:: INFORMATION SUPPLIED ::

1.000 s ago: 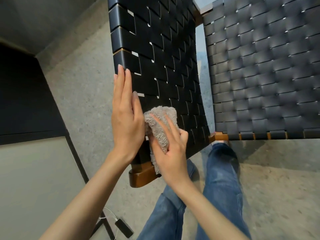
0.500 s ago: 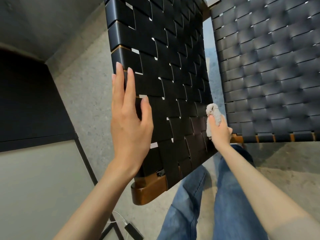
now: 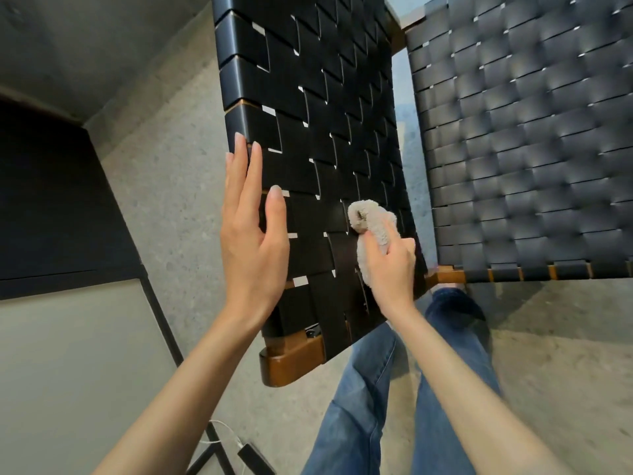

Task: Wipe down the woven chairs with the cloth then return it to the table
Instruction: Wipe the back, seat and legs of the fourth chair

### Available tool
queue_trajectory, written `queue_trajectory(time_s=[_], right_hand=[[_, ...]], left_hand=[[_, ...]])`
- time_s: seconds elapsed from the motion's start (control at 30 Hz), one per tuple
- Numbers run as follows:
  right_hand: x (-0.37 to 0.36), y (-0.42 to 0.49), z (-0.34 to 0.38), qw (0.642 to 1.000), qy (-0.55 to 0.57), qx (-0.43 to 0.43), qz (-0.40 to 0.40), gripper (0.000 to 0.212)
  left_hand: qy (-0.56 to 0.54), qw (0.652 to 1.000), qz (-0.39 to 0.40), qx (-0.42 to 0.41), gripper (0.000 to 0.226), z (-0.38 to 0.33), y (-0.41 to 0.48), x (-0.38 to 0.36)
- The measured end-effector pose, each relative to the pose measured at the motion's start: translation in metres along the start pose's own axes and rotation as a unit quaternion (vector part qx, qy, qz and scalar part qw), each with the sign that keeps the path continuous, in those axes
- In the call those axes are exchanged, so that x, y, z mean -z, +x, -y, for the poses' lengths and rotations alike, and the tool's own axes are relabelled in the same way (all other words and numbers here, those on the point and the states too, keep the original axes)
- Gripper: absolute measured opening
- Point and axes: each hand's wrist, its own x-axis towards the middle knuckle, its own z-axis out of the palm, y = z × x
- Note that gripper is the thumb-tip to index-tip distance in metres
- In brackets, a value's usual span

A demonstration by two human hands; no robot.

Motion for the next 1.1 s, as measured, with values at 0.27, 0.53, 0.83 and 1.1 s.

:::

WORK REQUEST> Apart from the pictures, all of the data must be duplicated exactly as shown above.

EXPECTED ANSWER>
1.000 s ago: 
0.500 s ago: 
now: 

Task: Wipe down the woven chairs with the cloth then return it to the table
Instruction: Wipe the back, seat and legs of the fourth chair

### Available tool
queue_trajectory, written `queue_trajectory(time_s=[_], right_hand=[[_, ...]], left_hand=[[_, ...]])`
- time_s: seconds elapsed from the motion's start (control at 30 Hz), one per tuple
- Numbers run as follows:
  right_hand: x (-0.37 to 0.36), y (-0.42 to 0.49), z (-0.34 to 0.38), qw (0.642 to 1.000), qy (-0.55 to 0.57), qx (-0.43 to 0.43), qz (-0.40 to 0.40), gripper (0.000 to 0.212)
  left_hand: qy (-0.56 to 0.54), qw (0.652 to 1.000), qz (-0.39 to 0.40), qx (-0.42 to 0.41), gripper (0.000 to 0.226), z (-0.38 to 0.33), y (-0.41 to 0.48), x (-0.38 to 0.36)
- The measured end-effector pose, each relative to the pose measured at the motion's start: translation in metres along the start pose's own axes and rotation as a unit quaternion (vector part qx, qy, qz and scalar part qw), each with the sign that keeps the path continuous, in those axes
- In the call those axes are exchanged, so that x, y, z mean -z, +x, -y, for the poses' lengths and rotations alike, and the tool's own axes are relabelled in the same way (all other words and numbers here, those on the point and the states too, keep the original axes)
- Gripper: absolute measured opening
- Point and axes: each hand's wrist, its own x-axis towards the middle knuckle, its own z-axis out of the palm, y = z × x
- Note that gripper is the thumb-tip to index-tip distance in metres
- In brackets, a value's usual span

A demonstration by two human hands; no robot.

Motion for the next 1.1 s, as measured, with values at 0.27, 0.53, 0.83 and 1.1 s.

The response to this exercise is now finished.